> _YOUR GOAL_
Stop after the line containing "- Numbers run": print each line exactly from the first line of the listing up to that point.

> _PROVIDED MATERIAL_
________________

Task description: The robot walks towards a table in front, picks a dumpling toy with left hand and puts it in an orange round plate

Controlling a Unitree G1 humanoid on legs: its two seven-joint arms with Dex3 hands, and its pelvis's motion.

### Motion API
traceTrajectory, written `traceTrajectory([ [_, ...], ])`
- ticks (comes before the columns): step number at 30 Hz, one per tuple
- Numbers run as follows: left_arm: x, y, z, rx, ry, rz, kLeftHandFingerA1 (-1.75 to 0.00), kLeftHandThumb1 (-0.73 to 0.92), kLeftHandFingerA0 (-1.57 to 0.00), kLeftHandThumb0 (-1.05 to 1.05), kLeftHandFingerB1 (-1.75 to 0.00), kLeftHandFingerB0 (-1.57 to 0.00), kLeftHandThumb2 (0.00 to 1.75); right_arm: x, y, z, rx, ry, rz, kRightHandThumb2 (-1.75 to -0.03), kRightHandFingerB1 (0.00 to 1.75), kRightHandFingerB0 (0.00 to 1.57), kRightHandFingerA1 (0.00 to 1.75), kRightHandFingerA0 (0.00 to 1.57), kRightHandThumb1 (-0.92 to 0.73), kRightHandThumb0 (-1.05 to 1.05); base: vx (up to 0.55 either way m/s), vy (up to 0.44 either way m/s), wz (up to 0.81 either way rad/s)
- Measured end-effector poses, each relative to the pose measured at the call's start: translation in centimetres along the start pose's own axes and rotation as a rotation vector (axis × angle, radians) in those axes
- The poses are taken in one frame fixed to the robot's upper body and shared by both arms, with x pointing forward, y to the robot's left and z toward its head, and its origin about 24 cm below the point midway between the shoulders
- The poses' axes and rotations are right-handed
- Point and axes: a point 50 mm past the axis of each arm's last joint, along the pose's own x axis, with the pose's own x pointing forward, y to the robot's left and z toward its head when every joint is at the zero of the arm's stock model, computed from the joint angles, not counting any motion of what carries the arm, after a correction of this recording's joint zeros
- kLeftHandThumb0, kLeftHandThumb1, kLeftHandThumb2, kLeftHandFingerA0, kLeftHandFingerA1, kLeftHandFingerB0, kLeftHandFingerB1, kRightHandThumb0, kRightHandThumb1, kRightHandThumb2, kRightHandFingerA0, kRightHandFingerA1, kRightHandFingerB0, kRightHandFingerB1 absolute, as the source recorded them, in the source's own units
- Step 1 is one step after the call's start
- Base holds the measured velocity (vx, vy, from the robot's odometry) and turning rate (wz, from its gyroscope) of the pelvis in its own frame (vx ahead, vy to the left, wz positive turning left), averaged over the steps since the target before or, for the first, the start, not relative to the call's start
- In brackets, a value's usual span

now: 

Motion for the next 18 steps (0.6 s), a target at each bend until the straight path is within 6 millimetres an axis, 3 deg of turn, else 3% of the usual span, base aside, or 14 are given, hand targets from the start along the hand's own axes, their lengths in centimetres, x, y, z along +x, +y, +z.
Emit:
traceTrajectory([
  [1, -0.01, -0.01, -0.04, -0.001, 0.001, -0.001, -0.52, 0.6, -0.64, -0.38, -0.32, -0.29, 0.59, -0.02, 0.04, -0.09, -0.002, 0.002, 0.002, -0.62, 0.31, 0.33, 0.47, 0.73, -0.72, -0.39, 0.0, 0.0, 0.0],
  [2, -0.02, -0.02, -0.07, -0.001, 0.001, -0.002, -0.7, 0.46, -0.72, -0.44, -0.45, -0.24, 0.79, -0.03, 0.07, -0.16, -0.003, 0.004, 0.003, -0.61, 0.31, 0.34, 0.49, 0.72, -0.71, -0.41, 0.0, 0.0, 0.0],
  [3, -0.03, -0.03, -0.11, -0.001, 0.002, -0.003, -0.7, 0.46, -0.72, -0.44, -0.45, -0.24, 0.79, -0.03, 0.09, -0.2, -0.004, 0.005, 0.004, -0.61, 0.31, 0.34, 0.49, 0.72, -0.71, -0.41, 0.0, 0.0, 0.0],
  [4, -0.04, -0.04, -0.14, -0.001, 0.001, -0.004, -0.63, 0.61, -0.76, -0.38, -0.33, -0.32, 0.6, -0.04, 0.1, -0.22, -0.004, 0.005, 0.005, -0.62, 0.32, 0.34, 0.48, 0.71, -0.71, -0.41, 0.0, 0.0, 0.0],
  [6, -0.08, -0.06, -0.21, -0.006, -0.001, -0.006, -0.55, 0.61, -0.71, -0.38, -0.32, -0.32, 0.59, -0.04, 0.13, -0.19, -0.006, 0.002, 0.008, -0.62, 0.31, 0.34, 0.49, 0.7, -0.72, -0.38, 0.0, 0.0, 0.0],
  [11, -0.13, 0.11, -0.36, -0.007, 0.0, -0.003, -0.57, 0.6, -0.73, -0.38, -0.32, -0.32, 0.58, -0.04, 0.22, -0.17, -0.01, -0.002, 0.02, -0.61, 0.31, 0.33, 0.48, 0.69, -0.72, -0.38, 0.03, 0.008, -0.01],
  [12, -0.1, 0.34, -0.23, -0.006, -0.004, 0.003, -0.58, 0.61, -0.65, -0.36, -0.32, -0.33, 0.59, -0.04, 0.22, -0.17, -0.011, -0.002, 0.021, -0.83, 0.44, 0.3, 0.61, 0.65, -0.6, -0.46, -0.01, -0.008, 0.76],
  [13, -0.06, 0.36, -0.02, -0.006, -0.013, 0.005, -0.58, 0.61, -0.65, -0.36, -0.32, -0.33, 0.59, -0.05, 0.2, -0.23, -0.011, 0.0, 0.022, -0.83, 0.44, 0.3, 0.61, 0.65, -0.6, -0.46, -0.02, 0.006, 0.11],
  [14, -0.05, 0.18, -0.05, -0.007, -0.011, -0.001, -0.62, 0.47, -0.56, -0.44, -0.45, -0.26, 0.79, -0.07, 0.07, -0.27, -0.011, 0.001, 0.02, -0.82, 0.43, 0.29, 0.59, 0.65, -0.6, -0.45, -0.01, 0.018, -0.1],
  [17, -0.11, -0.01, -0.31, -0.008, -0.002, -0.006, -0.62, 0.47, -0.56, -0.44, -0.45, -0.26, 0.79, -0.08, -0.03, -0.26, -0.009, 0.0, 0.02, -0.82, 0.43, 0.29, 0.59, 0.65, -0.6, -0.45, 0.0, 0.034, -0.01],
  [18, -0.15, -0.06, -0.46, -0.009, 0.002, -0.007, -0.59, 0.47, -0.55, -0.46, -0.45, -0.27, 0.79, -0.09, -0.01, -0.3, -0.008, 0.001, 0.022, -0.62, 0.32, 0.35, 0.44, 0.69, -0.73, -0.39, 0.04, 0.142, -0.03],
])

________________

> _SOLUTION FOR THIS TASK_
Task description: The robot walks towards a table in front, picks a dumpling toy with left hand and puts it in an orange round plate

Controlling a Unitree G1 humanoid on legs: its two seven-joint arms with Dex3 hands, and its pelvis's motion.

### Motion API
traceTrajectory, written `traceTrajectory([ [_, ...], ])`
- ticks (comes before the columns): step number at 30 Hz, one per tuple
- Numbers run as follows: left_arm: x, y, z, rx, ry, rz, kLeftHandFingerA1 (-1.75 to 0.00), kLeftHandThumb1 (-0.73 to 0.92), kLeftHandFingerA0 (-1.57 to 0.00), kLeftHandThumb0 (-1.05 to 1.05), kLeftHandFingerB1 (-1.75 to 0.00), kLeftHandFingerB0 (-1.57 to 0.00), kLeftHandThumb2 (0.00 to 1.75); right_arm: x, y, z, rx, ry, rz, kRightHandThumb2 (-1.75 to -0.03), kRightHandFingerB1 (0.00 to 1.75), kRightHandFingerB0 (0.00 to 1.57), kRightHandFingerA1 (0.00 to 1.75), kRightHandFingerA0 (0.00 to 1.57), kRightHandThumb1 (-0.92 to 0.73), kRightHandThumb0 (-1.05 to 1.05); base: vx (up to 0.55 either way m/s), vy (up to 0.44 either way m/s), wz (up to 0.81 either way rad/s)

The required output has now been supplied.